Savage bus cuts in her village have prompted one long-time bus user to write an open letter to her local council. In it, she explains the devastating impact these cuts are having on the lives of her family and the wider community.
Open letter from a bus user to her local County Council
Since the axing of our local bus service and changes to the rules of carriage on the school service, our village has effectively been ‘cut off’ from the wider community and other transport links.
The impact has been extremely damaging to people who relied on public transport. The elderly, young people, those on low wages are now subjected to isolation and a lack of opportunity to access services and facilities most take for granted.
As a non-driver I relied on bus travel to maintain employment: since the axing of the service, I have tried to continue in my employment, relying on the goodwill of neighbours and colleagues. With different work patterns and holidays, however, this has become impossible. The people in our village who do not have access to a car, no longer have an opportunity to access employment, training or the job centre.

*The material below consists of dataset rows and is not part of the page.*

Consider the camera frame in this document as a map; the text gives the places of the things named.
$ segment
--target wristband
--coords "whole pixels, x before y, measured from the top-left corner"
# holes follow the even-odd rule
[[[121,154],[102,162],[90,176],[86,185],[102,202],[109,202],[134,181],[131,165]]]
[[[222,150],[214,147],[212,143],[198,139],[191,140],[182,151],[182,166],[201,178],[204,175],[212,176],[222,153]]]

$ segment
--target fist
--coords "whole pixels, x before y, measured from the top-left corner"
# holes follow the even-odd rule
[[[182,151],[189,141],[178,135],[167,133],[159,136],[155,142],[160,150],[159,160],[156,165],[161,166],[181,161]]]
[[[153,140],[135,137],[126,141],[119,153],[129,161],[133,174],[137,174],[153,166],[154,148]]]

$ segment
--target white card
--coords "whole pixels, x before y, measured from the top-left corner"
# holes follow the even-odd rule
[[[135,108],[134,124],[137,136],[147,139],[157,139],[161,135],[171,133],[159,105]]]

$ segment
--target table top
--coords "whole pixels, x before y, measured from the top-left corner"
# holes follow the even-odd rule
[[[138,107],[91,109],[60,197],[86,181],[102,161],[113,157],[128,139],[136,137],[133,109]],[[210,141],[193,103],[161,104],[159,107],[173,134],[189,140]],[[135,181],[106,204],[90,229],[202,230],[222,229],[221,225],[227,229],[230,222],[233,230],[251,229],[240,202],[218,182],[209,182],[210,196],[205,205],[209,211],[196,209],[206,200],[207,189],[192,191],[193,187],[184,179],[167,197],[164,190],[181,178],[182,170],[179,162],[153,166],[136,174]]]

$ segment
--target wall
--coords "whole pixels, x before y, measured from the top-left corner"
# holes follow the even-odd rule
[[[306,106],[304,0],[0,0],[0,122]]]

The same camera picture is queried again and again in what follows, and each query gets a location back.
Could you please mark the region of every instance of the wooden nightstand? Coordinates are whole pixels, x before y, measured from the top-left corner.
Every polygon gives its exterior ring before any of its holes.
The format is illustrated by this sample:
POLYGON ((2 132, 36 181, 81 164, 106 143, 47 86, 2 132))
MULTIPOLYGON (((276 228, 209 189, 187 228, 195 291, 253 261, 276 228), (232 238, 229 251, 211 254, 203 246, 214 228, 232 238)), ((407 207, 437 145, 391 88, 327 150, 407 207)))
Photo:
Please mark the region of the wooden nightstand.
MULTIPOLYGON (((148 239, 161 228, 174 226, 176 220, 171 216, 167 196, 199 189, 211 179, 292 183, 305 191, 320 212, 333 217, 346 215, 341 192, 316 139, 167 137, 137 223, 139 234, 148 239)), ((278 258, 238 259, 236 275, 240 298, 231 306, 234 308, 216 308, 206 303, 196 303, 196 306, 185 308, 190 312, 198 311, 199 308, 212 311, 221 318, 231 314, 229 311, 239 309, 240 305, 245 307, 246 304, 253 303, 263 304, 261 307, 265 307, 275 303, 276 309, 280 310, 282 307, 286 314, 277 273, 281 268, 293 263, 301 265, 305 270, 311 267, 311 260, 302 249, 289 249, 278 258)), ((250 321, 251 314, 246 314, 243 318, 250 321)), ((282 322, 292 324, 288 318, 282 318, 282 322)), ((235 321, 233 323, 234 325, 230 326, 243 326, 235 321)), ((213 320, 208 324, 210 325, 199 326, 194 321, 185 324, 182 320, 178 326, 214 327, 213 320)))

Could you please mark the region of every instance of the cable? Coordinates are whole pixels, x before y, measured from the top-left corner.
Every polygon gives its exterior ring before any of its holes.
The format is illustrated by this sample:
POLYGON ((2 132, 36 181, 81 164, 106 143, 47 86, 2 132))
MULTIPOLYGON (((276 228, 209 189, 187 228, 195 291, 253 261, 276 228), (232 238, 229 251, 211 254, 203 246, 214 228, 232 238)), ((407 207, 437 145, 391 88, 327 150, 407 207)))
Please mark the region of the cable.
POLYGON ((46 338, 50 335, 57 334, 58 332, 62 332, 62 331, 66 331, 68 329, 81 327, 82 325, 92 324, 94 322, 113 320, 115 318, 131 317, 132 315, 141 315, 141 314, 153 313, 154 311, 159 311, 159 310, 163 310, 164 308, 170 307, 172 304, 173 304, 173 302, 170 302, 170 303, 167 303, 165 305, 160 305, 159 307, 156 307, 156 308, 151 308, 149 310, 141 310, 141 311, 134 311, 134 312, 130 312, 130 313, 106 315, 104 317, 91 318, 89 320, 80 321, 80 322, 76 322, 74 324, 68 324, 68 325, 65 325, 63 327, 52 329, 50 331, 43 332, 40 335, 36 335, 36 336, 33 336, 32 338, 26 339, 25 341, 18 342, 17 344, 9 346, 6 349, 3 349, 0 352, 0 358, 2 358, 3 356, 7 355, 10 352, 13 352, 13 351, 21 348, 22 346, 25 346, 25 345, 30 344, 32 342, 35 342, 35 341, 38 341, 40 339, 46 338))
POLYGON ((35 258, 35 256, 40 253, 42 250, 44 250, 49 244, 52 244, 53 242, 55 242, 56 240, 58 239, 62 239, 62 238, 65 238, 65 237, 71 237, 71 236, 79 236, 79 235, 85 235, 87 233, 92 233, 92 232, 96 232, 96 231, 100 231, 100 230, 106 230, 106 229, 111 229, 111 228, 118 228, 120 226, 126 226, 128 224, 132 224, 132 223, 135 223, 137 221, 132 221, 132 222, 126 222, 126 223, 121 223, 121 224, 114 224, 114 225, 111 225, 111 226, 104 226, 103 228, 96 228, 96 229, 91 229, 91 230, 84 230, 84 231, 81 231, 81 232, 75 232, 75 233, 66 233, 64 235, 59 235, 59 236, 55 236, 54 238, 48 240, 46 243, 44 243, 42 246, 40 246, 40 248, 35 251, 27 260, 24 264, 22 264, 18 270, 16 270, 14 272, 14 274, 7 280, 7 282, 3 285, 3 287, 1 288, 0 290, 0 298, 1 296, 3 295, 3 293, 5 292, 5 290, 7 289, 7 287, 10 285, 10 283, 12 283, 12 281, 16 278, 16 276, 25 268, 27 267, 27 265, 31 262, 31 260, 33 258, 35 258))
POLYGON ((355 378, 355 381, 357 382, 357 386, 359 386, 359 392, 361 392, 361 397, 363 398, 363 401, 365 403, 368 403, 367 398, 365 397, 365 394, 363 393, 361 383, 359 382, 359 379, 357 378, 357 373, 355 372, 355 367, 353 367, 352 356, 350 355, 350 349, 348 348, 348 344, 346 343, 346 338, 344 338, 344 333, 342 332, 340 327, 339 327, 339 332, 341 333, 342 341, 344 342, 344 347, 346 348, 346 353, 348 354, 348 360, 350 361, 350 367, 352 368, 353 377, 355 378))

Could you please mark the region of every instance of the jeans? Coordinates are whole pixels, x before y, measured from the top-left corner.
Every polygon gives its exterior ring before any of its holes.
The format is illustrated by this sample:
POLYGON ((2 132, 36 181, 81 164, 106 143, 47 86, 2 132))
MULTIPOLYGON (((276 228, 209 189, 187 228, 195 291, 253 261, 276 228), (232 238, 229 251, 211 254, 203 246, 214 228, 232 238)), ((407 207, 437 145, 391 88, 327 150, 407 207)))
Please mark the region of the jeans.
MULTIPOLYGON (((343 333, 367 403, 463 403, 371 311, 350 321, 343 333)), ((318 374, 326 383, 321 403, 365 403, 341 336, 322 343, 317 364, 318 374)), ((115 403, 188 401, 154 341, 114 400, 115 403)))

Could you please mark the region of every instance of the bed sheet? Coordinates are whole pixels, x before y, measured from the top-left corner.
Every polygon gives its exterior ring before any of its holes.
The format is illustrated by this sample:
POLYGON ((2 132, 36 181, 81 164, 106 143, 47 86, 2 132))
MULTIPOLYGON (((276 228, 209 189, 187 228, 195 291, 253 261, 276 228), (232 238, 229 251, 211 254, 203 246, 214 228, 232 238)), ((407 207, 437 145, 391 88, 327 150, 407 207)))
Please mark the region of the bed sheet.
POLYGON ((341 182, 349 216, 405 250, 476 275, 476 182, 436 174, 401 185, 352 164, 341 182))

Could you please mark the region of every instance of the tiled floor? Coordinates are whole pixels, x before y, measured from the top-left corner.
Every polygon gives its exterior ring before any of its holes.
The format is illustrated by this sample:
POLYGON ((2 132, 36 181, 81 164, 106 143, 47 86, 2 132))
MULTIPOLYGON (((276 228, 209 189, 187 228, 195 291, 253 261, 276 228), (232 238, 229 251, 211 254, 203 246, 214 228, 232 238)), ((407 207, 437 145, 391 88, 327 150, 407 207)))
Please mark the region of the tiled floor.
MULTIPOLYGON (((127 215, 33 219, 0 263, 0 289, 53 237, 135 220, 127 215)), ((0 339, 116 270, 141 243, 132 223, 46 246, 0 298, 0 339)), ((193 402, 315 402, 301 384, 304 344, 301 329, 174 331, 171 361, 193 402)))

My daughter is unable to attend after school clubs or GCSE revision sessions, take part in her Duke of Edinburgh Award or take drama at GCSE. She now has to leave promptly at the end of the school day in order to catch the school bus directly home. Her brother, who schooled two years previously, enjoyed participating in all of the above using our local Link service, enabling him to get home independently.
Young people in our area must now attend a ‘designated sixth form’ at post 16 as there is no independent means of travelling to any other college or apprenticeship, restricting their choice and opportunities. The 6 mile walk to the nearest bus stop which gives access to the rest of the county and all other transport links is simply too far.
There is no means of leaving the village during school holidays: holidays are now spent at home. My children used to enjoy meeting up with friends, using the library, leisure centre and cinema. We used to enjoy family time visiting places of interest around the county. Life is now restricted and isolating. I worry about the social impact on my children and their safe mental health as their only means of maintaining friendships is through social media.
Lack of affordable, accessible, efficient transport options prevent those who rely on a bus service from maintaining health care and hospital appointments. When axing the daily service which used to run Monday to Saturday in our village (due to its size) we were promised a ‘safety net service’ by our County Council to ensure socially necessary journeys, like hospital appointments, would continue to be met.
In November, I received a hospital appointment for cancer screening. I phoned to book a car with my local community car provider, but they had no availability. I was passed to a neighbouring scheme which kindly took the booking but on the day of the appointment, did not turn up. My appointment was missed and cancelled, the testing delayed. The ‘safety net service’ does not work.
In December I had three hospital appointments. Using community cars this would have cost a total of £70 – a charge that pensioners must also pay: these charges are an obstacle to accessing health care.
I have been in correspondence with my local Council for some time, highlighting the impact of bus cuts over a long period of time. I believe the difficulties our village faces are not unique and show a ‘gap in provision’. I understand the difficulties councils are facing in today’s climate, but I think there must be affordable ways to keep villages like ours connected. Records will show there was never an empty bus on our local route, it was always busy.
I ask you to give further consideration to this issue.